* [TASK INSTRUCTIONS]:
Copies of all lines containing the string "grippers" are needed from the data below.

____

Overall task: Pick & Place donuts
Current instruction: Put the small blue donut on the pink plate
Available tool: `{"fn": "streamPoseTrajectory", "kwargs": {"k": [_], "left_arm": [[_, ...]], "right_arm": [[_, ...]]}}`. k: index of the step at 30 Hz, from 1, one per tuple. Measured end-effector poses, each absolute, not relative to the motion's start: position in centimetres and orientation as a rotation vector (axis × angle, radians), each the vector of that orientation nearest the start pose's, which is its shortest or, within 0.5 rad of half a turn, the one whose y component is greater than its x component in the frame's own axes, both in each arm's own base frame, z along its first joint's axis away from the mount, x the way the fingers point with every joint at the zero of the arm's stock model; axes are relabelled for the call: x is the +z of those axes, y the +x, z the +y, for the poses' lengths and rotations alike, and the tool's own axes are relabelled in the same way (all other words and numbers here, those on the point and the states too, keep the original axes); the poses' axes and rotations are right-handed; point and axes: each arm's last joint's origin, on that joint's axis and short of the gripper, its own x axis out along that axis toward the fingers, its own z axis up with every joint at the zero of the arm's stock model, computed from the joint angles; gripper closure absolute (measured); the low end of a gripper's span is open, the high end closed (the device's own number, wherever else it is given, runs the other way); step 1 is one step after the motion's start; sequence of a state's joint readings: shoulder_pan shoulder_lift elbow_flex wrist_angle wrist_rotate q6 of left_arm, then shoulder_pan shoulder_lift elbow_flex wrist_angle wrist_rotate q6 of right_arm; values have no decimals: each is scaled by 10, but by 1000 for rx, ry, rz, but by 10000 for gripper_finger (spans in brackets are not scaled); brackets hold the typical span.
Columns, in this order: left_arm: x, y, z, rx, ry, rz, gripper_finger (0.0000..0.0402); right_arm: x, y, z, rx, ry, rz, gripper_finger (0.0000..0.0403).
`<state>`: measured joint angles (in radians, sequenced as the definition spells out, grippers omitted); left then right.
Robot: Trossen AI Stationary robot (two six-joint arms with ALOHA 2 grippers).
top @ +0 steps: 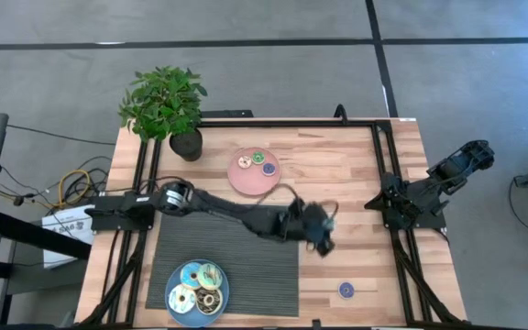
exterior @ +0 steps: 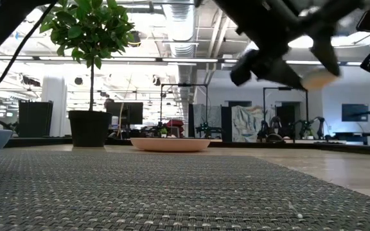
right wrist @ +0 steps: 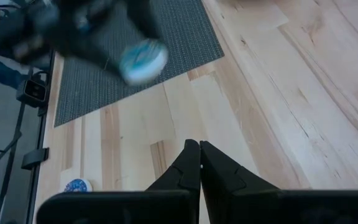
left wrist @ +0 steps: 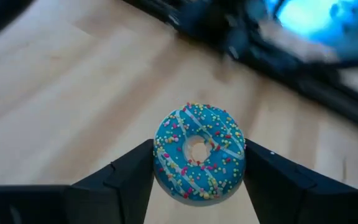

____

* [EXPECTED OUTPUT]:
`<state>`: measured joint angles (in radians, sequenced as the definition spells out, grippers omitted); left then right.
Robot: Trossen AI Stationary robot (two six-joint arms with ALOHA 2 grippers).

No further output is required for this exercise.